_Provided entries_
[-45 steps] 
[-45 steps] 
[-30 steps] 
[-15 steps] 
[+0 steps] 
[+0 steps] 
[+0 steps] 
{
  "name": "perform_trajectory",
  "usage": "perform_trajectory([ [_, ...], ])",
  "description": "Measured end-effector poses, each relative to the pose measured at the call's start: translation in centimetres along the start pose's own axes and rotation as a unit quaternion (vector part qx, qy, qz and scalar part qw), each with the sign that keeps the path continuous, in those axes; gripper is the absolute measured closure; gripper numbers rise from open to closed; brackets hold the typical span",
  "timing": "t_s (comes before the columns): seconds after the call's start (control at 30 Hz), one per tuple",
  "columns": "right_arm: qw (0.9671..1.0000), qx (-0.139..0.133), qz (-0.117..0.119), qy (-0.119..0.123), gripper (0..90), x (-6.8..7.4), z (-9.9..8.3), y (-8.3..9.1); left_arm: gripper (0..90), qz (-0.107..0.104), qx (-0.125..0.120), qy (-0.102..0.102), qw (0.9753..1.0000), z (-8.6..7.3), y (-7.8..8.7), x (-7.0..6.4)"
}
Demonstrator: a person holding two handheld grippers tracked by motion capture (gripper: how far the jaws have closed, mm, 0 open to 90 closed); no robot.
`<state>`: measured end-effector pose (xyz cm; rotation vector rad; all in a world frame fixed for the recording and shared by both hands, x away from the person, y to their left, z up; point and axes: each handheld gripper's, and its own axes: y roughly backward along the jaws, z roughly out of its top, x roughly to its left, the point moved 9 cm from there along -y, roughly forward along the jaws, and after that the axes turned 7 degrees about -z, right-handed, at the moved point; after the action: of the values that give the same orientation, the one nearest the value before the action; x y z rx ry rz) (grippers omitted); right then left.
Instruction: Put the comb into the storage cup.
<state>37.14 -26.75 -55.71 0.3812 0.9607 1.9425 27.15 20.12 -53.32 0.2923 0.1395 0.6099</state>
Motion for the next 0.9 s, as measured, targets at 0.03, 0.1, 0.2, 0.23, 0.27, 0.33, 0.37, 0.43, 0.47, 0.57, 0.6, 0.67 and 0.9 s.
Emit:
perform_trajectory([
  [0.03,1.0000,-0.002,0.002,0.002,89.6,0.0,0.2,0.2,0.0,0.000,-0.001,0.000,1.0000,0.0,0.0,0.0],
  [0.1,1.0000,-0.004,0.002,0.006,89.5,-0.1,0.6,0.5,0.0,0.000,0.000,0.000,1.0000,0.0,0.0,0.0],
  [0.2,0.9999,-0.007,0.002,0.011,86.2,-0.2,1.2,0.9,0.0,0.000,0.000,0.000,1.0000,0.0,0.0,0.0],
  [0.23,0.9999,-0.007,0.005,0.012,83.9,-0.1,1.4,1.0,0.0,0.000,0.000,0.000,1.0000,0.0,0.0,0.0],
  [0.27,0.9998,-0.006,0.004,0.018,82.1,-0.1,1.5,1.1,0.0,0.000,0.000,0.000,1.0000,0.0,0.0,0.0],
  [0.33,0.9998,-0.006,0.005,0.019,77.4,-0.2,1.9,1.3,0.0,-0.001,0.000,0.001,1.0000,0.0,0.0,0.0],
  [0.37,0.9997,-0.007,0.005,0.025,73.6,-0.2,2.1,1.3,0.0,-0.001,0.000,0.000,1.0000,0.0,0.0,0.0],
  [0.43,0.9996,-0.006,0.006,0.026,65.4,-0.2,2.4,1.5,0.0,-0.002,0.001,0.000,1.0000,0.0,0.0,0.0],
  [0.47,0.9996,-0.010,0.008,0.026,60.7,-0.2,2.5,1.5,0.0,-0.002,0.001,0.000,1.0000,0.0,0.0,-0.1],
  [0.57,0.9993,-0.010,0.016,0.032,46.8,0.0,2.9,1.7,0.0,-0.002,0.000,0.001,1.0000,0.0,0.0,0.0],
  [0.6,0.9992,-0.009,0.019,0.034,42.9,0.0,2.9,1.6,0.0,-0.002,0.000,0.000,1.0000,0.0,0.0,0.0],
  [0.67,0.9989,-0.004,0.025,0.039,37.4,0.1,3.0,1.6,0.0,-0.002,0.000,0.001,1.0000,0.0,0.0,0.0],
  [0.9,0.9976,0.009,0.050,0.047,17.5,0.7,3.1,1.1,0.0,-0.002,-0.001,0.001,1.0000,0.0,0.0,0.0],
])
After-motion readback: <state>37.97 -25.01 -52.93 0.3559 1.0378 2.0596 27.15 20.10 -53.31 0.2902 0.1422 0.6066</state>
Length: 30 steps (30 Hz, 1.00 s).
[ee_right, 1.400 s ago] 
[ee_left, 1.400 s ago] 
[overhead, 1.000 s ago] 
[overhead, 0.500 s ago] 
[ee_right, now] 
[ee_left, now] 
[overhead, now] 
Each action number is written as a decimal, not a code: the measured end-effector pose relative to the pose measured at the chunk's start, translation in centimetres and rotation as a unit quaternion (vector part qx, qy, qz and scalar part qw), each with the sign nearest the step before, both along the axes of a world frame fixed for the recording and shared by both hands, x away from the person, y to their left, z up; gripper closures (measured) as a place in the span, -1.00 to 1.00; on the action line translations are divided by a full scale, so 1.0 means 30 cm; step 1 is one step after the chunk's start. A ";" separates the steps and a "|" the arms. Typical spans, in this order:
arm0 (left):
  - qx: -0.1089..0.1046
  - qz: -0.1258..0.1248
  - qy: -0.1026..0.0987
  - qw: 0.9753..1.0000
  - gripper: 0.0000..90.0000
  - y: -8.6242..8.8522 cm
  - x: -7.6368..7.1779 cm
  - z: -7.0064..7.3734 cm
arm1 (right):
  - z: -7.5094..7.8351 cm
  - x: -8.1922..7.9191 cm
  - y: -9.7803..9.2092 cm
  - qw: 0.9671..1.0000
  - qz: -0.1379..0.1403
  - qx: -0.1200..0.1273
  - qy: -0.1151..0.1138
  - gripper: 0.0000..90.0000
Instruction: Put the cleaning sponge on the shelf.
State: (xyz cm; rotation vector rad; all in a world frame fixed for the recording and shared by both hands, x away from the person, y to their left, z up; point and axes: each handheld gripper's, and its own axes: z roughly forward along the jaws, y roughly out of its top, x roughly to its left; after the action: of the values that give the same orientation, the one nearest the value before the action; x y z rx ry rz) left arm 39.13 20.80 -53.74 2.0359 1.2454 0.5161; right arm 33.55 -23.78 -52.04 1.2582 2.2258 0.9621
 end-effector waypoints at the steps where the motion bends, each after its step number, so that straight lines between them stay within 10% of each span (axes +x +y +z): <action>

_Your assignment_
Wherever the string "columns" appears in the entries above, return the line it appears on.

_Answer_
  "timing": "t_s (comes before the columns): seconds after the call's start (control at 30 Hz), one per tuple",
  "columns": "right_arm: qw (0.9671..1.0000), qx (-0.139..0.133), qz (-0.117..0.119), qy (-0.119..0.123), gripper (0..90), x (-6.8..7.4), z (-9.9..8.3), y (-8.3..9.1); left_arm: gripper (0..90), qz (-0.107..0.104), qx (-0.125..0.120), qy (-0.102..0.102), qw (0.9753..1.0000), z (-8.6..7.3), y (-7.8..8.7), x (-7.0..6.4)"

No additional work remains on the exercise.